[Records from a dataset]

*** Begin section ***

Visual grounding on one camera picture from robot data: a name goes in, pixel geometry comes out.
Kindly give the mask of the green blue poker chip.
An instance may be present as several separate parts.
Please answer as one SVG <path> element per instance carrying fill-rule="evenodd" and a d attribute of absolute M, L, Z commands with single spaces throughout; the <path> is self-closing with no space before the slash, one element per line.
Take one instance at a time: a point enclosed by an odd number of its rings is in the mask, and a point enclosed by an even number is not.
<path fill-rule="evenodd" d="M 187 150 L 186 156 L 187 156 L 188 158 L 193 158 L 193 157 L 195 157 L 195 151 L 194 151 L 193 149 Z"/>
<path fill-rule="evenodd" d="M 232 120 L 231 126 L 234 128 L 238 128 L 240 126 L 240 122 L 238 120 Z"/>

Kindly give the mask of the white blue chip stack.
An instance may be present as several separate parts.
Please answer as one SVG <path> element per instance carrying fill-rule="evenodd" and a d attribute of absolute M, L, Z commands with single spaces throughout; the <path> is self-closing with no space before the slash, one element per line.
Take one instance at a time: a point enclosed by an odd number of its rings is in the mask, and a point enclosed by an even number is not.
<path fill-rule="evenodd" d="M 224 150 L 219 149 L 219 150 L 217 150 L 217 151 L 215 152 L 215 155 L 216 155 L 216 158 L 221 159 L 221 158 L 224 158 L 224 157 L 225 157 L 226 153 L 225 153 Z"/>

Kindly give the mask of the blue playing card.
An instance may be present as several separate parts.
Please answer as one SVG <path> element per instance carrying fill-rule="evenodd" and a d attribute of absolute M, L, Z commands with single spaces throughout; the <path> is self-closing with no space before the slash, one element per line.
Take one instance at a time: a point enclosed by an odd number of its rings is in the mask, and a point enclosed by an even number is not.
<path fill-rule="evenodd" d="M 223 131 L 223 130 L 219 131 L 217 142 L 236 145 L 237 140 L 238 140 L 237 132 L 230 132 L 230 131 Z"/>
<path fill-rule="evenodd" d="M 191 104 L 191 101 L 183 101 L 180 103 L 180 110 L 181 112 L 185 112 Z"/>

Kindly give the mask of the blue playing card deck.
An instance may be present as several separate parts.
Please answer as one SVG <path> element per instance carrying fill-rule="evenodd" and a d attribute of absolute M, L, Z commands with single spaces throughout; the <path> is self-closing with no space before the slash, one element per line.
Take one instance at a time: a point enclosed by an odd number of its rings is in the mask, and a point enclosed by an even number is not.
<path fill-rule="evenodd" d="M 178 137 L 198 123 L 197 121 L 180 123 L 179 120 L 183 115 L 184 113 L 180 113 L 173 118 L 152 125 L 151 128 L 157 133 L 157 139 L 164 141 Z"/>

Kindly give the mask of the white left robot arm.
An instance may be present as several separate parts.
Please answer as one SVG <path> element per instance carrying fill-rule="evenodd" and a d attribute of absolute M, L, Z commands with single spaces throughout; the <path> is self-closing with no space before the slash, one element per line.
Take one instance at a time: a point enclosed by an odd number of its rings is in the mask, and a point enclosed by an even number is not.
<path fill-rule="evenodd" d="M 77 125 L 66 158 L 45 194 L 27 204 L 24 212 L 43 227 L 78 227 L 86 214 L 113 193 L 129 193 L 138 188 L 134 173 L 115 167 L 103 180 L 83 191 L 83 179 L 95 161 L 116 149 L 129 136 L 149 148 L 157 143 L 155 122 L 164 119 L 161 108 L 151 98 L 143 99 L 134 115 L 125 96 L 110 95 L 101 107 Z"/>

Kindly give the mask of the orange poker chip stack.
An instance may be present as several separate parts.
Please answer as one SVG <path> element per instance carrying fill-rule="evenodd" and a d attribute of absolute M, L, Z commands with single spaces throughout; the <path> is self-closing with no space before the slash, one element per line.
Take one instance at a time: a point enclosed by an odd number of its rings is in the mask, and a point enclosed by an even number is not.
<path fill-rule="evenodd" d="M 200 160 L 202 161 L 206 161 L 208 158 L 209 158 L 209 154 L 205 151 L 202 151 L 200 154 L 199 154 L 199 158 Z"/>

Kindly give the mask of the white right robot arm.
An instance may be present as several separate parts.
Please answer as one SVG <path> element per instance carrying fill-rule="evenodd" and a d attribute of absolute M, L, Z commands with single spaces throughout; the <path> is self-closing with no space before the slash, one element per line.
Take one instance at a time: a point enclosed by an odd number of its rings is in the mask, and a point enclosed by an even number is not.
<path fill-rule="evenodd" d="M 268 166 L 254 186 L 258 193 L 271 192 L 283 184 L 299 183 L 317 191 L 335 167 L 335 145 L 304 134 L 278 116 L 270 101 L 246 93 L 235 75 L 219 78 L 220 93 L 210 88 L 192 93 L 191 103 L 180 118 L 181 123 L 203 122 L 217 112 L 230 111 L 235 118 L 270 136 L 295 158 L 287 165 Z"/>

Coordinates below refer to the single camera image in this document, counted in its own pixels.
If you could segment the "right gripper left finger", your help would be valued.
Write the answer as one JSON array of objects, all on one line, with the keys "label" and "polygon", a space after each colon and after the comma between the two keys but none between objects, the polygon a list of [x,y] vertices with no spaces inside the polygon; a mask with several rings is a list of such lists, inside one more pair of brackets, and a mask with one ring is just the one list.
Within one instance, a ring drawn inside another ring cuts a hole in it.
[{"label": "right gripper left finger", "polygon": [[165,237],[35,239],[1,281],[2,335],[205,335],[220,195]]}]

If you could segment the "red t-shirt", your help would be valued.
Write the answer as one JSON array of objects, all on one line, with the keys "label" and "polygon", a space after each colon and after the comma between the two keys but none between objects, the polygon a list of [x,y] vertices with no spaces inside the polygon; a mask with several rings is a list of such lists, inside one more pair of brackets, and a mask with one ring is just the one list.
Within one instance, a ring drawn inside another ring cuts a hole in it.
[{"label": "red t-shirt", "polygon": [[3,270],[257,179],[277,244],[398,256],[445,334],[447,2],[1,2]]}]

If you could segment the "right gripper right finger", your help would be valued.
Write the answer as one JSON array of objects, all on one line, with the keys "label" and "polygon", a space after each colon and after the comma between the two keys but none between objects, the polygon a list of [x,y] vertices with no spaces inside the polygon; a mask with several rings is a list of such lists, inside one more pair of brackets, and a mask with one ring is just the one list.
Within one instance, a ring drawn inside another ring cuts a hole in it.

*** End section ***

Reproduce the full set of entries above exactly, without dropping a line.

> [Answer section]:
Visual grounding on one camera picture from robot data: a name goes in, pixel geometry comes out.
Kindly give the mask of the green blue poker chip.
An instance may be present as several separate parts.
Please answer as one SVG <path> element per instance carrying fill-rule="evenodd" and a d attribute of absolute M, L, Z commands with single spaces throughout; the <path> is self-closing with no space before the slash, one element per line.
Take one instance at a time: a point enclosed by an odd number of its rings is in the mask, and a point enclosed by an even number is not.
<path fill-rule="evenodd" d="M 187 150 L 186 156 L 187 156 L 188 158 L 193 158 L 193 157 L 195 157 L 195 151 L 194 151 L 193 149 Z"/>
<path fill-rule="evenodd" d="M 232 120 L 231 126 L 234 128 L 238 128 L 240 126 L 240 122 L 238 120 Z"/>

Kindly give the mask of the white blue chip stack.
An instance may be present as several separate parts.
Please answer as one SVG <path> element per instance carrying fill-rule="evenodd" and a d attribute of absolute M, L, Z commands with single spaces throughout; the <path> is self-closing with no space before the slash, one element per line.
Take one instance at a time: a point enclosed by an odd number of its rings is in the mask, and a point enclosed by an even number is not.
<path fill-rule="evenodd" d="M 224 150 L 219 149 L 219 150 L 217 150 L 217 151 L 215 152 L 215 155 L 216 155 L 216 158 L 221 159 L 221 158 L 224 158 L 224 157 L 225 157 L 226 153 L 225 153 Z"/>

Kindly give the mask of the blue playing card.
An instance may be present as several separate parts.
Please answer as one SVG <path> element per instance carrying fill-rule="evenodd" and a d attribute of absolute M, L, Z commands with single spaces throughout; the <path> is self-closing with no space before the slash, one element per line.
Take one instance at a time: a point enclosed by an odd number of its rings is in the mask, and a point enclosed by an even number is not.
<path fill-rule="evenodd" d="M 223 131 L 223 130 L 219 131 L 217 142 L 236 145 L 237 140 L 238 140 L 237 132 L 230 132 L 230 131 Z"/>
<path fill-rule="evenodd" d="M 191 104 L 191 101 L 183 101 L 180 103 L 180 110 L 181 112 L 185 112 Z"/>

Kindly give the mask of the blue playing card deck.
An instance may be present as several separate parts.
Please answer as one SVG <path> element per instance carrying fill-rule="evenodd" and a d attribute of absolute M, L, Z commands with single spaces throughout; the <path> is self-closing with no space before the slash, one element per line.
Take one instance at a time: a point enclosed by an odd number of its rings is in the mask, and a point enclosed by an even number is not.
<path fill-rule="evenodd" d="M 178 137 L 198 123 L 197 121 L 180 123 L 179 120 L 183 115 L 184 113 L 180 113 L 173 118 L 152 125 L 151 128 L 157 133 L 157 139 L 164 141 Z"/>

Kindly give the mask of the white left robot arm.
An instance may be present as several separate parts.
Please answer as one SVG <path> element per instance carrying fill-rule="evenodd" and a d attribute of absolute M, L, Z commands with single spaces throughout; the <path> is self-closing with no space before the slash, one element per line.
Take one instance at a time: a point enclosed by an odd number of its rings is in the mask, and a point enclosed by an even number is not.
<path fill-rule="evenodd" d="M 77 125 L 66 158 L 45 194 L 27 204 L 24 212 L 43 227 L 78 227 L 86 214 L 113 193 L 129 193 L 138 188 L 134 173 L 115 167 L 103 180 L 83 191 L 83 179 L 95 161 L 116 149 L 129 136 L 149 148 L 157 143 L 155 122 L 164 119 L 161 108 L 151 98 L 143 99 L 134 115 L 125 96 L 110 95 L 101 107 Z"/>

Kindly give the mask of the orange poker chip stack.
An instance may be present as several separate parts.
Please answer as one SVG <path> element per instance carrying fill-rule="evenodd" and a d attribute of absolute M, L, Z commands with single spaces throughout; the <path> is self-closing with no space before the slash, one element per line.
Take one instance at a time: a point enclosed by an odd number of its rings is in the mask, and a point enclosed by an even number is not.
<path fill-rule="evenodd" d="M 200 160 L 202 161 L 206 161 L 208 158 L 209 158 L 209 154 L 205 151 L 202 151 L 200 154 L 199 154 L 199 158 Z"/>

Kindly give the mask of the white right robot arm.
An instance may be present as several separate parts.
Please answer as one SVG <path> element per instance carrying fill-rule="evenodd" and a d attribute of absolute M, L, Z commands with single spaces throughout; the <path> is self-closing with no space before the slash, one element per line.
Take one instance at a time: a point enclosed by an odd number of its rings is in the mask, and a point enclosed by an even number is not.
<path fill-rule="evenodd" d="M 268 166 L 254 186 L 258 193 L 271 192 L 283 184 L 299 183 L 317 191 L 335 167 L 335 145 L 304 134 L 278 116 L 270 101 L 246 93 L 235 75 L 219 78 L 220 93 L 210 88 L 192 93 L 191 103 L 180 118 L 181 123 L 203 122 L 217 112 L 230 111 L 235 118 L 270 136 L 295 158 L 287 165 Z"/>

Coordinates below refer to the single camera image in this document, counted in its own pixels.
If you could segment the "right gripper left finger", your help would be valued.
Write the answer as one JSON array of objects, all on one line, with the keys "label" and "polygon", a space after each colon and after the comma between the two keys but none between objects, the polygon a list of [x,y] vertices with no spaces inside the polygon; a mask with several rings is a list of such lists, inside one more pair of brackets, and a mask with one ring is just the one list.
Within one instance, a ring drawn inside another ring cuts a hole in it.
[{"label": "right gripper left finger", "polygon": [[165,237],[35,239],[1,281],[2,335],[205,335],[220,195]]}]

If you could segment the "red t-shirt", your help would be valued.
Write the answer as one JSON array of objects, all on one line, with the keys "label" and "polygon", a space after each colon and after the comma between the two keys but none between objects, the polygon a list of [x,y] vertices with no spaces inside the polygon; a mask with several rings is a list of such lists, inside one more pair of brackets, and a mask with one ring is just the one list.
Within one instance, a ring drawn inside another ring cuts a hole in it.
[{"label": "red t-shirt", "polygon": [[3,270],[257,179],[277,244],[398,256],[445,334],[447,2],[1,2]]}]

If you could segment the "right gripper right finger", your help would be valued.
Write the answer as one JSON array of objects, all on one line, with the keys "label" and "polygon", a space after each colon and after the comma between the two keys but none between objects, the polygon a list of [x,y] vertices with no spaces inside the polygon; a mask with several rings is a list of such lists, inside one more pair of brackets, and a mask with one ring is just the one list.
Within one instance, a ring drawn inside another ring cuts a hole in it.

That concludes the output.